Would you set down every entry again, exactly as written?

[[ Records for the exercise, beginning ]]

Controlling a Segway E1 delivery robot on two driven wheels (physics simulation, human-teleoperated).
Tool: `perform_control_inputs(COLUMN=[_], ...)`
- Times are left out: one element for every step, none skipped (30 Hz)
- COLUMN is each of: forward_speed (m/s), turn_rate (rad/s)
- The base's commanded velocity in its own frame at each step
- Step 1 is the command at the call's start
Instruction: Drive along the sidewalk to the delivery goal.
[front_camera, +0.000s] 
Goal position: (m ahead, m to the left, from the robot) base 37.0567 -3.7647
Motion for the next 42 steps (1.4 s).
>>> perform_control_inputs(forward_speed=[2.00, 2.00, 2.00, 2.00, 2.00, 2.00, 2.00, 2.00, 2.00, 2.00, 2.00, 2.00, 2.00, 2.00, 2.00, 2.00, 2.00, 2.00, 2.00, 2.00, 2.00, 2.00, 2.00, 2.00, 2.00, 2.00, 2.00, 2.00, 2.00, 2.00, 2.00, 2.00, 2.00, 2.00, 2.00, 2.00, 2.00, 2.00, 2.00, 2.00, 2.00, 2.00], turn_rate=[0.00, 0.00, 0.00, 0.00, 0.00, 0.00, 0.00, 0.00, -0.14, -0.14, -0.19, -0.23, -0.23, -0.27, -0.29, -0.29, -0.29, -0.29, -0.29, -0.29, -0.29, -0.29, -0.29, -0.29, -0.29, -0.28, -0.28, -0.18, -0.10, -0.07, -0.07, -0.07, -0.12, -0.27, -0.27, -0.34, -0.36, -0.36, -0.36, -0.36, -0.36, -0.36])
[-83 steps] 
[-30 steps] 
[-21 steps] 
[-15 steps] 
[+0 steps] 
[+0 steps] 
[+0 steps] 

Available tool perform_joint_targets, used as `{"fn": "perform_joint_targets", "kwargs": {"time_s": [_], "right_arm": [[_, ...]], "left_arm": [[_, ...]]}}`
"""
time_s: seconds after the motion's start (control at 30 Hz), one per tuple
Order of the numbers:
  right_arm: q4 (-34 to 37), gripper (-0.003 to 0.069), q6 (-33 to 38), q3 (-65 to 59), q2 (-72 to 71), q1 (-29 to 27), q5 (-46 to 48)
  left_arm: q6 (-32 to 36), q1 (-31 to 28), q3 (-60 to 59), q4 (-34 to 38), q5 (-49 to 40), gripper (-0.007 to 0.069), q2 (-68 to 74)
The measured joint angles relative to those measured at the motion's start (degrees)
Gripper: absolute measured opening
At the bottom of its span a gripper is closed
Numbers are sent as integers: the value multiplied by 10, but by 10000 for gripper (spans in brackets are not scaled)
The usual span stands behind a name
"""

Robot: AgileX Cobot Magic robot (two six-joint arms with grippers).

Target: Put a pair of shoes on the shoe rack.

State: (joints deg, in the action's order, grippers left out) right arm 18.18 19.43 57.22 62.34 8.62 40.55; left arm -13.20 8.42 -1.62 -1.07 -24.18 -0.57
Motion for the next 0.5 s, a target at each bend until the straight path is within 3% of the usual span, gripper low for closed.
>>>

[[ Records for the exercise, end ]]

Output below ->
Controlling a Segway E1 delivery robot on two driven wheels (physics simulation, human-teleoperated).
Tool: `perform_control_inputs(COLUMN=[_], ...)`
- Times are left out: one element for every step, none skipped (30 Hz)
- COLUMN is each of: forward_speed (m/s), turn_rate (rad/s)
- The base's commanded velocity in its own frame at each step
- Step 1 is the command at the call's start
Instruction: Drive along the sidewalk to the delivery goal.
[front_camera, +0.000s] 
Goal position: (m ahead, m to the left, from the robot) base 37.0567 -3.7647
Motion for the next 42 steps (1.4 s).
>>> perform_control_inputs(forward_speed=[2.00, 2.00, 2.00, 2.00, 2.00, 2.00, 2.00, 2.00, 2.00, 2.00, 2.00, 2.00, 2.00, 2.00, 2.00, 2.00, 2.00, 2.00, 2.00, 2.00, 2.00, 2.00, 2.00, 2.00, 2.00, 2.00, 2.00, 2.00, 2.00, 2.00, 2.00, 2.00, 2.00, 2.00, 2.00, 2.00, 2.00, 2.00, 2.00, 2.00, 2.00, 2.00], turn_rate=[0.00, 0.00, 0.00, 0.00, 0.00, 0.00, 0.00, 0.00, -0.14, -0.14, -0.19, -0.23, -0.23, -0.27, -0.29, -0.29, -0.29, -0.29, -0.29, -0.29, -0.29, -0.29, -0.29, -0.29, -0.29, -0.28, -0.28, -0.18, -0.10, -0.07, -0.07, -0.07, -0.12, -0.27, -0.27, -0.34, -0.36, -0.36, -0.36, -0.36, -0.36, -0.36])
[-83 steps] 
[-30 steps] 
[-21 steps] 
[-15 steps] 
[+0 steps] 
[+0 steps] 
[+0 steps] 

Available tool perform_joint_targets, used as `{"fn": "perform_joint_targets", "kwargs": {"time_s": [_], "right_arm": [[_, ...]], "left_arm": [[_, ...]]}}`
"""
time_s: seconds after the motion's start (control at 30 Hz), one per tuple
Order of the numbers:
  right_arm: q4 (-34 to 37), gripper (-0.003 to 0.069), q6 (-33 to 38), q3 (-65 to 59), q2 (-72 to 71), q1 (-29 to 27), q5 (-46 to 48)
  left_arm: q6 (-32 to 36), q1 (-31 to 28), q3 (-60 to 59), q4 (-34 to 38), q5 (-49 to 40), gripper (-0.007 to 0.069), q2 (-68 to 74)
The measured joint angles relative to those measured at the motion's start (degrees)
Gripper: absolute measured opening
At the bottom of its span a gripper is closed
Numbers are sent as integers: the value multiplied by 10, but by 10000 for gripper (spans in brackets are not scaled)
The usual span stands behind a name
"""

Robot: AgileX Cobot Magic robot (two six-joint arms with grippers).

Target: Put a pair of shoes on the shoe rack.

State: (joints deg, in the action's order, grippers left out) right arm 18.18 19.43 57.22 62.34 8.62 40.55; left arm -13.20 8.42 -1.62 -1.07 -24.18 -0.57
Motion for the next 0.5 s, a target at each bend until the straight path is within 3% of the usual span, gripper low for closed.
>>>

That completes the answer to this exercise.